Mais si le refus de soins est une réalité, il reste minoritaire chez les généralistes. Bien souvent, face à la précarité des patients, les médecins se sentent démunis en raison de leurs connaissances partielles des mécanismes de prise en charge (cadre juridique, aides éventuelles, réseaux d’hébergement). Il existe pourtant des outils pratiques qui permettent de déceler certaines fragilités sociales afin de faciliter l’accompagnement médical de ce public vulnérable.
Le score Épices (Évaluation de la précarité et des inégalités de santé dans les centres d’examens de santé) est un indicateur individuel de précarité qui prend en compte son aspect multidimensionnel. Selon le Dr Katia Mazalovic, son utilisation en médecine générale de façon « systématique » n’est pas tenable car trop chronophage, mais il peut toutefois être utilisé partiellement : « Se poser systématiquement la question de la vulnérabilité sociale est déjà un grand pas ! »

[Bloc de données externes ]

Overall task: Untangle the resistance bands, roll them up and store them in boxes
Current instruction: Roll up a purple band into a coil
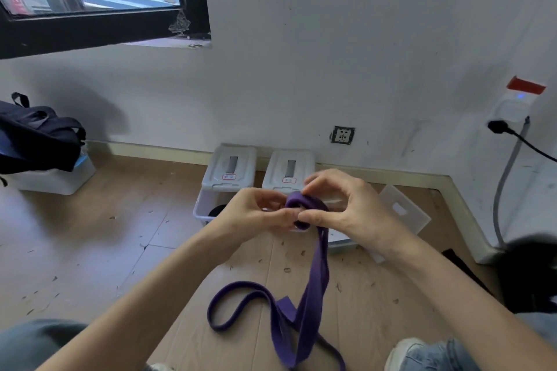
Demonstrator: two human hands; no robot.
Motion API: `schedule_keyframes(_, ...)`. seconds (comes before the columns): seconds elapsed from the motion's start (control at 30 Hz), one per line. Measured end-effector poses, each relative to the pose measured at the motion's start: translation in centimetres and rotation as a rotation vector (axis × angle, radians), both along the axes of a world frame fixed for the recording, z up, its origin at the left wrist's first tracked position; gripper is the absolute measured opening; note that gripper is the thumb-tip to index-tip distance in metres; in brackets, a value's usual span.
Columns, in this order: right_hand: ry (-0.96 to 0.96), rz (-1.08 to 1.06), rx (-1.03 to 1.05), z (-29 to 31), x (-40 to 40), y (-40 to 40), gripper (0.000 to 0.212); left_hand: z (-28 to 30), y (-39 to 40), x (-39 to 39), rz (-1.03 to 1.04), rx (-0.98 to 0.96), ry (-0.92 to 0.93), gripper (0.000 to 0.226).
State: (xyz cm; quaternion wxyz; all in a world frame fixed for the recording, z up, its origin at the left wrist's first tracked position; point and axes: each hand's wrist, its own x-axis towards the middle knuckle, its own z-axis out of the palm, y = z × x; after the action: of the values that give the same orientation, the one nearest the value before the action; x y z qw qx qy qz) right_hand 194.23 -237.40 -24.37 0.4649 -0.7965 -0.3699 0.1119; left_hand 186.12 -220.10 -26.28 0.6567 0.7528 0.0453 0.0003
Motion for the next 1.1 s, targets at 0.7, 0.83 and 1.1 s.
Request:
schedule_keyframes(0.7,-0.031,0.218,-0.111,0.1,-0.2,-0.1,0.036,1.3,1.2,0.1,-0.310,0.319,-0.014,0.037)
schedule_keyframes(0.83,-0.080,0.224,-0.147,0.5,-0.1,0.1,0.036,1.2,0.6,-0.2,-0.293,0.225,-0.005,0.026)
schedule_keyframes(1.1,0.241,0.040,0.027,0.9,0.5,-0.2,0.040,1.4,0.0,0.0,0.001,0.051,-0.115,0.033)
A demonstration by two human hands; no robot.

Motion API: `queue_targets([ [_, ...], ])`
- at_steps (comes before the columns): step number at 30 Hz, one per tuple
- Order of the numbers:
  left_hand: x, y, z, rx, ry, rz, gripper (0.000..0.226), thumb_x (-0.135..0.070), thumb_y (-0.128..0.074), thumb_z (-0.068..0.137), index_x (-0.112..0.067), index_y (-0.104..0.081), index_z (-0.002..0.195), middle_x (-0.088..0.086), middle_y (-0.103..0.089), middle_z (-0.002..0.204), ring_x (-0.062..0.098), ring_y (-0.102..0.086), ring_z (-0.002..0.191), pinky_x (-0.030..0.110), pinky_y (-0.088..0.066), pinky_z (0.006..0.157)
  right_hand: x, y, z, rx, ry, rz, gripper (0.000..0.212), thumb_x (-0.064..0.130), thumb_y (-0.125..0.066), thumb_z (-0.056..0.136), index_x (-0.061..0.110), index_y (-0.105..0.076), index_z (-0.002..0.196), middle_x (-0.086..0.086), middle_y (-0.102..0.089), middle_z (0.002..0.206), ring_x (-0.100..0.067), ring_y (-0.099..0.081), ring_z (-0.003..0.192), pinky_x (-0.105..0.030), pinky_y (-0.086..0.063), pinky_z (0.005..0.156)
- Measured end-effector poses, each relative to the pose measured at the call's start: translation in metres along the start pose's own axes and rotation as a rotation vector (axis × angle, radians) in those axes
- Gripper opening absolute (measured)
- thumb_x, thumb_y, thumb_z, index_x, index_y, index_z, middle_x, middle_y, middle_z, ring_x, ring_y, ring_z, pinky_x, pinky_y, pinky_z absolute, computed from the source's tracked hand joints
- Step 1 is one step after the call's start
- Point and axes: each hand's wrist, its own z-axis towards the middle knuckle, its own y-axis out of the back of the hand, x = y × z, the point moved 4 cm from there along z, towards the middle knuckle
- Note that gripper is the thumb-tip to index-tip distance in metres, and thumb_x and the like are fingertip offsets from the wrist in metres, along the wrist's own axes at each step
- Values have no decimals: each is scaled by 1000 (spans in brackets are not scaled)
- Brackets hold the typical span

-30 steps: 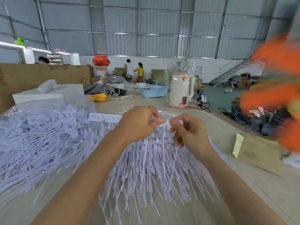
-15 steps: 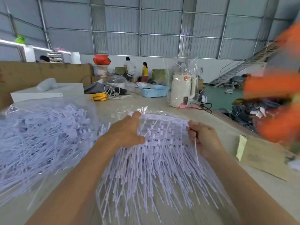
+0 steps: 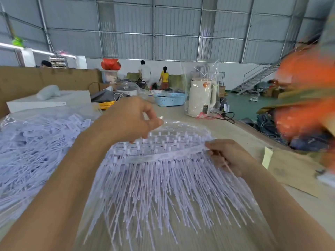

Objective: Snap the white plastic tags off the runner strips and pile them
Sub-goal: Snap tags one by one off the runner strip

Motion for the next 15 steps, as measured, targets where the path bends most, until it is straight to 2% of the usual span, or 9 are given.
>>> queue_targets([
  [2,-6,-11,5,-86,-44,40,15,-40,-61,87,-27,-66,82,-11,-67,61,-2,-54,49,19,-40,52,0,-8,1,-41,101,-81,23,8,-54,94,5,-50,72,-8,-52,55,-10,-32,32,-16,-17,34],
  [3,-11,-24,6,-86,-68,13,11,-33,-59,90,-26,-67,86,-12,-67,70,1,-58,59,21,-44,58,2,-12,0,-61,143,-93,21,8,-55,93,5,-52,73,-8,-54,59,-11,-34,32,-16,-17,34],
  [5,-18,-59,10,-31,-103,-14,17,-23,-52,95,-18,-67,100,-3,-68,91,14,-62,83,27,-48,78,4,-16,-1,-80,202,-105,20,9,-56,93,6,-56,74,-8,-57,63,-12,-37,33,-14,-20,34],
  [7,-18,-92,14,27,-124,74,26,-25,-44,98,-13,-64,108,5,-66,108,23,-58,103,37,-42,94,5,-19,-3,-84,244,-153,20,10,-56,94,7,-58,74,-9,-58,67,-12,-39,34,-14,-22,34],
  [8,-17,-104,15,49,-131,125,29,-29,-41,99,-13,-63,110,6,-65,111,25,-55,108,40,-38,97,6,-19,-4,-91,265,-188,20,11,-56,94,8,-58,74,-9,-59,68,-12,-39,33,-14,-23,34],
  [9,-16,-113,16,66,-128,142,32,-32,-39,100,-12,-62,109,6,-64,110,26,-55,108,41,-37,98,8,-19,-5,-102,288,-221,21,11,-56,94,9,-58,73,-8,-60,67,-12,-40,33,-14,-24,34],
  [13,-11,-129,19,85,-87,46,35,-40,-40,98,-15,-62,89,1,-62,81,26,-59,91,38,-42,87,13,-17,-9,-123,342,-274,19,13,-59,92,8,-60,74,-1,-53,51,-12,-43,34,-16,-26,35],
  [15,-10,-130,22,73,-68,-26,35,-41,-45,97,-14,-65,88,2,-67,84,23,-60,92,38,-42,89,13,-17,-10,-117,346,-295,18,13,-60,92,8,-60,74,5,-50,43,-11,-43,34,-18,-27,36],
])
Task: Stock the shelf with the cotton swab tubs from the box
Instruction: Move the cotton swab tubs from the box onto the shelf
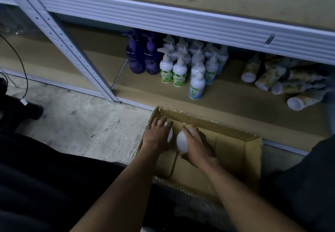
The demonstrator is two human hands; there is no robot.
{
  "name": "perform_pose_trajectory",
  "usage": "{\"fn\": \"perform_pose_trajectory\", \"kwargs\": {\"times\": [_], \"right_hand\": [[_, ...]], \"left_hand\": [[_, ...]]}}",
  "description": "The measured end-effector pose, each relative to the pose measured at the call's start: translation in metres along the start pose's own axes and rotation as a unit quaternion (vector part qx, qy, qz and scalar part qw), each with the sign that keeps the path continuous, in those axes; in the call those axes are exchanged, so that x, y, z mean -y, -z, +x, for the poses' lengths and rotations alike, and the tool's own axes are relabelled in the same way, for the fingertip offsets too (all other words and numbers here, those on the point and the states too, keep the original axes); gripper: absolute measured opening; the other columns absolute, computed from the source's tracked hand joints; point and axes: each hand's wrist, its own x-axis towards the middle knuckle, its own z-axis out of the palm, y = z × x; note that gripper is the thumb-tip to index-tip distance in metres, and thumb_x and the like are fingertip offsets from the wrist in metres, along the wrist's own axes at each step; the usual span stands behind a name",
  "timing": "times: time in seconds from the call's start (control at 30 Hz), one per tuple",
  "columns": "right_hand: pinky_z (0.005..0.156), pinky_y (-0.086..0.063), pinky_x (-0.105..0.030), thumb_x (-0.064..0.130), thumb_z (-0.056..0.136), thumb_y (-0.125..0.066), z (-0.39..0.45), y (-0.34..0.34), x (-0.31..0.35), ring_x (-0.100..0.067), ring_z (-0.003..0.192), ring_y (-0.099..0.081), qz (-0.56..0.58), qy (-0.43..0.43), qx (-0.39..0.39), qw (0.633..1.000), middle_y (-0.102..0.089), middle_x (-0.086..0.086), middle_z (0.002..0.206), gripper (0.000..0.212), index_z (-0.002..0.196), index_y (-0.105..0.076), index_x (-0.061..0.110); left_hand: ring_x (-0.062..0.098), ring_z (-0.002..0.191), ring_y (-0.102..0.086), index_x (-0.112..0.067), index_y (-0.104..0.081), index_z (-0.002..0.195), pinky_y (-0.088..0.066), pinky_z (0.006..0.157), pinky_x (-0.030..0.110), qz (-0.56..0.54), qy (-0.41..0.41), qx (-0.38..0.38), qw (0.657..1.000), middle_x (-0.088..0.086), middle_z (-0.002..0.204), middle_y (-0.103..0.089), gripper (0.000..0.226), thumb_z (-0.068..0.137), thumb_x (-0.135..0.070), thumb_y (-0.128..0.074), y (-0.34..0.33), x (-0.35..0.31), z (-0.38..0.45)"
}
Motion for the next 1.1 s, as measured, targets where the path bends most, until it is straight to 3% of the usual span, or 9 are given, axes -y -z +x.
{"fn": "perform_pose_trajectory", "kwargs": {"times": [0.1,0.2,0.37,0.73,0.97,1.1], "right_hand": [[0.104,-0.045,-0.045,0.027,0.083,-0.079,0.001,0.000,0.000,-0.030,0.145,-0.022,0.008,0.002,-0.009,1.000,-0.006,0.001,0.162,0.091,0.154,-0.023,0.038],[0.101,-0.047,-0.045,0.021,0.082,-0.079,0.002,0.000,-0.001,-0.031,0.141,-0.027,0.016,0.008,-0.016,1.000,-0.012,0.001,0.160,0.088,0.152,-0.028,0.038],[0.098,-0.050,-0.045,0.020,0.083,-0.078,0.000,0.002,-0.003,-0.031,0.137,-0.031,0.016,0.008,-0.015,1.000,-0.019,0.001,0.156,0.084,0.150,-0.031,0.038],[0.094,-0.050,-0.044,0.024,0.084,-0.074,-0.011,0.023,-0.002,-0.033,0.132,-0.035,0.000,-0.006,-0.030,1.000,-0.023,0.001,0.152,0.077,0.147,-0.032,0.040],[0.098,-0.048,-0.040,0.034,0.082,-0.075,-0.029,0.046,0.007,-0.031,0.133,-0.037,0.020,0.009,-0.052,0.998,-0.025,0.003,0.151,0.076,0.146,-0.035,0.042],[0.096,-0.048,-0.037,0.031,0.077,-0.077,-0.041,0.064,0.013,-0.030,0.127,-0.045,0.017,0.022,-0.047,0.998,-0.028,0.003,0.148,0.081,0.146,-0.037,0.041]], "left_hand": [[0.031,0.154,-0.002,-0.029,-0.015,0.159,-0.022,0.119,0.047,0.013,0.000,-0.008,1.000,0.003,0.167,-0.001,0.087,0.090,-0.027,-0.068,0.001,-0.002,-0.001],[0.032,0.151,-0.013,-0.030,-0.022,0.156,-0.028,0.116,0.048,0.026,0.004,-0.029,0.999,0.006,0.164,-0.014,0.079,0.090,-0.030,-0.065,0.000,-0.003,0.001],[0.030,0.142,-0.031,-0.033,-0.025,0.155,-0.036,0.111,0.045,0.060,-0.003,-0.029,0.998,0.004,0.157,-0.027,0.084,0.085,-0.037,-0.071,0.003,-0.005,0.000],[0.028,0.139,-0.033,-0.036,-0.029,0.155,-0.050,0.101,0.045,0.006,0.008,-0.007,1.000,-0.001,0.155,-0.026,0.100,0.071,-0.037,-0.083,0.023,-0.010,-0.021],[0.033,0.143,-0.027,-0.033,-0.035,0.152,-0.048,0.103,0.051,0.001,0.012,-0.015,1.000,0.001,0.154,-0.027,0.098,0.068,-0.034,-0.086,0.051,-0.022,-0.036],[0.034,0.135,-0.037,-0.031,-0.039,0.149,-0.049,0.103,0.048,0.014,0.016,-0.027,0.999,0.005,0.147,-0.033,0.097,0.065,-0.036,-0.087,0.067,-0.027,-0.047]]}}
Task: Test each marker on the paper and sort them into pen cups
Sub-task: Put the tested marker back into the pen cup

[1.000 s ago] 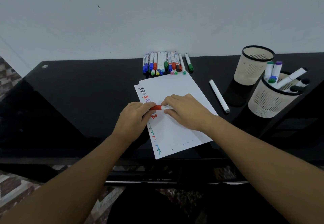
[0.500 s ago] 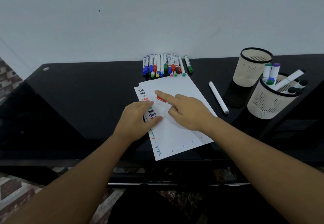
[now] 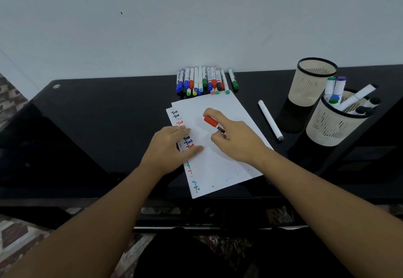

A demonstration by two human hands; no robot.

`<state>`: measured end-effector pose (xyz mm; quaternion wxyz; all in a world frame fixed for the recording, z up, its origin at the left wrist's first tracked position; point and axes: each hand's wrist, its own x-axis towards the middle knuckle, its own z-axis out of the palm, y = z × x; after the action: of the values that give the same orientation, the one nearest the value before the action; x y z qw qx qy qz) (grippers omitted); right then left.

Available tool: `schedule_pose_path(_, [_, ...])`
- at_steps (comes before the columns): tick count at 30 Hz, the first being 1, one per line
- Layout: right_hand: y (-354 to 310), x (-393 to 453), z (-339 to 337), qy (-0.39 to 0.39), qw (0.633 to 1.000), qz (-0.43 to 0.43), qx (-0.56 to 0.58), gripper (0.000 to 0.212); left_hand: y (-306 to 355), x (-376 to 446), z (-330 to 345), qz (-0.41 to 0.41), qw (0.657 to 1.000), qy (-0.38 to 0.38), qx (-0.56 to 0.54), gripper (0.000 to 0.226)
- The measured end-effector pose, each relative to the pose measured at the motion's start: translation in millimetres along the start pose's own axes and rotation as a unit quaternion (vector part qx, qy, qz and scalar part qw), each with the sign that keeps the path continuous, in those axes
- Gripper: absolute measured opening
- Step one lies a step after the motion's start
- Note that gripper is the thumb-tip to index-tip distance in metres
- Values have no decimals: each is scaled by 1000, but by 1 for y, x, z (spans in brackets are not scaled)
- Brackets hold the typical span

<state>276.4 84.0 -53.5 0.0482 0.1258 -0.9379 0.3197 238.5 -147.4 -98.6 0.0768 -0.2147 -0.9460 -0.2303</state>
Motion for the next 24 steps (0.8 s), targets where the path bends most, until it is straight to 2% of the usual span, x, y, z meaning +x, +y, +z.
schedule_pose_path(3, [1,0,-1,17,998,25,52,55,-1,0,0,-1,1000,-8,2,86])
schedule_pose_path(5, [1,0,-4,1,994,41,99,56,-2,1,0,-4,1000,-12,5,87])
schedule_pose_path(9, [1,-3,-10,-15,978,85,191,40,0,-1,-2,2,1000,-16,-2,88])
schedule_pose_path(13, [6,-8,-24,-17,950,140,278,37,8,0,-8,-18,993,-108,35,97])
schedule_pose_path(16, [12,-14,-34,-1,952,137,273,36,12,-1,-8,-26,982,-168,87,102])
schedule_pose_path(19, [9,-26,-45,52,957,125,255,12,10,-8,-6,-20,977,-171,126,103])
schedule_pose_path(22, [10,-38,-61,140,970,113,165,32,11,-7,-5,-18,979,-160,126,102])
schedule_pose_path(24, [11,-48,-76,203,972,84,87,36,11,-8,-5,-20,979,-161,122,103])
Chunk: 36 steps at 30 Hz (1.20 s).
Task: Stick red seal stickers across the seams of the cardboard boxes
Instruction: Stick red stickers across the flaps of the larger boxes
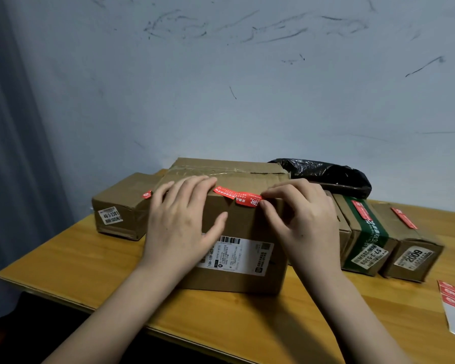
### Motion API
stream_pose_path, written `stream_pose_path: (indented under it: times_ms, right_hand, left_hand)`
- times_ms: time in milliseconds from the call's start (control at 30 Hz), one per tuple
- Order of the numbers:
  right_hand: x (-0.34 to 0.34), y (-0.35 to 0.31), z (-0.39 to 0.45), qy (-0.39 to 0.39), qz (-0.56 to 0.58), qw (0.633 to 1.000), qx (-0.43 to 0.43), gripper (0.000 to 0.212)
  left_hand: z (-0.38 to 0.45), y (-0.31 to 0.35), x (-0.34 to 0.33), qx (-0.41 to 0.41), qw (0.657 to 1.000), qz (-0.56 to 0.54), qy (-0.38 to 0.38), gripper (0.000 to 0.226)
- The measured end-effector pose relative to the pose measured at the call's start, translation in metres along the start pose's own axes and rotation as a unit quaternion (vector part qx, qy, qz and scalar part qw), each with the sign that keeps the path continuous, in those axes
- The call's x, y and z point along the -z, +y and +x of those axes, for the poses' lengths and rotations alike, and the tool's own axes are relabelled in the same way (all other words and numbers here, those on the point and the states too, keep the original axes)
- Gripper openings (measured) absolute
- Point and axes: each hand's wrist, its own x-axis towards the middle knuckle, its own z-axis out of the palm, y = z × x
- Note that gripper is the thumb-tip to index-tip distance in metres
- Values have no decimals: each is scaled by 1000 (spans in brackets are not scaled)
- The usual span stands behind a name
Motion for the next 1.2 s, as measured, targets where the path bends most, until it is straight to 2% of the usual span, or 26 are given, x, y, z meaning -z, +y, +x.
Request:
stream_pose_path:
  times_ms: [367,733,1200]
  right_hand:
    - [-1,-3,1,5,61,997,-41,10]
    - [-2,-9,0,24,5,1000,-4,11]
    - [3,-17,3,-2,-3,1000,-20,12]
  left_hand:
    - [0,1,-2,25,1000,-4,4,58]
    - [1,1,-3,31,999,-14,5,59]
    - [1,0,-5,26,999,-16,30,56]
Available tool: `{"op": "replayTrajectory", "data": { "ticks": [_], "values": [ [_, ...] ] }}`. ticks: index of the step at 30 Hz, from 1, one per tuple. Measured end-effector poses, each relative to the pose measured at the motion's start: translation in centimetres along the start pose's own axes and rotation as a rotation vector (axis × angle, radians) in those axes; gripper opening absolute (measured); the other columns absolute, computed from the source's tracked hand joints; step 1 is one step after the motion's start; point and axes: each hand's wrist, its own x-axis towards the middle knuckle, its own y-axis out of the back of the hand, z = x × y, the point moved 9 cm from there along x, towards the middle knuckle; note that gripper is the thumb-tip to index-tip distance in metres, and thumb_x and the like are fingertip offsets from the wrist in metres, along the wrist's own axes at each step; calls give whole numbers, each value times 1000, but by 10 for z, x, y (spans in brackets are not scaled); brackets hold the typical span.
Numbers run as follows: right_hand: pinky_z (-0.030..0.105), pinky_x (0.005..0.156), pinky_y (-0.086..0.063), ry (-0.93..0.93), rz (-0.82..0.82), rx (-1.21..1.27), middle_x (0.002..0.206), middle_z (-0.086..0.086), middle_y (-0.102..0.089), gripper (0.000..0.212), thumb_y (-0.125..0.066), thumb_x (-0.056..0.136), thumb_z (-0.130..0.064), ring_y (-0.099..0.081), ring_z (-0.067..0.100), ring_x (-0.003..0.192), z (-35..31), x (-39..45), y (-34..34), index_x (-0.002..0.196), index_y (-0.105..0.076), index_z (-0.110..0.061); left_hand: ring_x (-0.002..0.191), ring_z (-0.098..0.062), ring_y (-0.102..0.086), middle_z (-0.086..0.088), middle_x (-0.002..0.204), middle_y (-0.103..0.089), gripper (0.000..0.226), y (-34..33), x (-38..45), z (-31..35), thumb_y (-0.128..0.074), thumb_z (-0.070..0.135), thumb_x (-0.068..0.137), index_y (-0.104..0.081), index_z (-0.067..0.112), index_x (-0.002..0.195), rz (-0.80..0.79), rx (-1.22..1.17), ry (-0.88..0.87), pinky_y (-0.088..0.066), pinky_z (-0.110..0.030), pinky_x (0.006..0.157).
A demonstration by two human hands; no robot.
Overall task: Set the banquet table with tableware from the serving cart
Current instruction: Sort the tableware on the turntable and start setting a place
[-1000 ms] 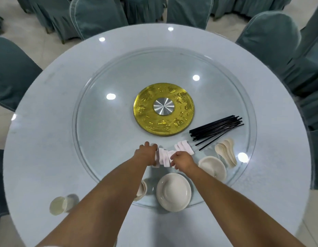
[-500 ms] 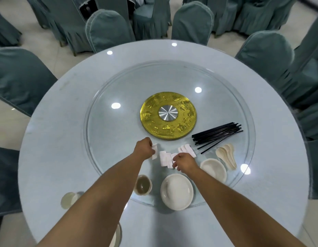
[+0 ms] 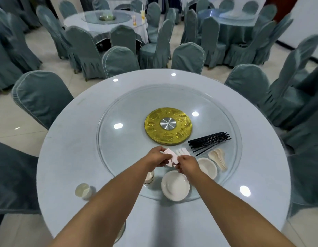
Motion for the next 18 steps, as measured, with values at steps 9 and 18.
{"op": "replayTrajectory", "data": {
  "ticks": [9,18],
  "values": [
    [33,59,-53,-38,70,-107,74,22,-65,18,-50,96,-5,-59,24,61,69,-46,50,99,-65,7,55,-20,-59,-11,70,-63,14,-19,-52,-77,-54,10,91,-61,5,80,95,9,128,-47,-24,54],
    [31,52,-46,-144,-35,-311,74,18,-56,14,-48,97,-2,-54,24,56,156,-63,13,95,-60,4,49,-21,-51,-8,61,-61,42,21,-93,-185,-39,26,95,-64,4,69,144,220,244,-40,-23,49]
  ]
}}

Face à la barrière de la langue, l’accès difficile à l’interprétariat peut aussi être considéré par les généralistes comme un frein dans la prise en charge de patients allophones.
« C’est un outil qui n’est pas toujours accessible spontanément en médecine générale », admet le Dr Mathilde Chouquet, généraliste remplaçante à Paris. Mais pour faciliter son recours, Médecins du monde a développé des expérimentations d’interprétariat téléphonique qui permettent à des généralistes de la région Pays de la Loire, des départements de la Haute-Garonne et de la Gironde d’avoir un accès gratuit à l’interprétariat téléphonique. « Ce dispositif permet d’avoir une communication beaucoup plus fluide avec les patients », souligne le Dr Agathe Lechavalier, qui l’utilise lors de ses consultations à Médecins du monde. Mais, au-delà de ces outils pratiques, « être vigilant aux questions sociales, sans forcément en être expert, est déjà une solution », affirme le Dr Trystan Bacon.
La pluriprofessionnalité, et si c’était la solution ?
En 2018, selon une étude de la Direction de la recherche, des études, de l’évaluation et des statistiques (Drees), 83 % des généralistes interrogés estimaient que la prise en charge de patients précaires supposait des « consultations plus longues ». Les « difficultés d’orientation vers d’autres professionnels » étaient aussi un frein souligné par 63 % des généralistes.
D’ailleurs, tous ceux interrogés par Le Généraliste s’accordent à dire que les deux plus grandes difficultés liées à la prise en charge des patients précaires sont le « manque de coordination » et, par conséquent, le « manque de temps ».
« Les médecins généralistes ont déjà du mal à voir tous leurs patients dans une journée, alors comment dégager du temps de coordination pour mettre autour de la table une assistance sociale, un kiné, un dentiste ? », s’interroge le Dr Pierre Micheletti, médecin, responsable pédagogique du diplôme Santé, solidarité et précarité à la faculté de médecine de Grenoble et président d’Action contre la faim.
Pour le psychiatre Karim Ben Hammou, le constat est le même. Assurer une coordination de soins optimale des patients précaires nécessite du temps. « Malheureusement, je n’ai pas toujours le temps d’adresser un courrier au médecin traitant de mon patient ni de faire un point sur sa prise en charge », regrette-t-il.
Pour le Dr Pierre Micheletti, la solution résiderait dans les nouvelles structures de soins telles que les CPTS ou les MSP. « Le généraliste dans son cabinet ne peut pas résoudre seul les problèmes de précarité et d’inégalités sociales. Les organisations qui permettent de dégager la transversalité et un travail collectif sont les bienvenues. Il faut de la coordination, du temps dédié pour la mener et des moyens financiers pour rétribuer les acteurs qui s’y impliquent », conclut-il.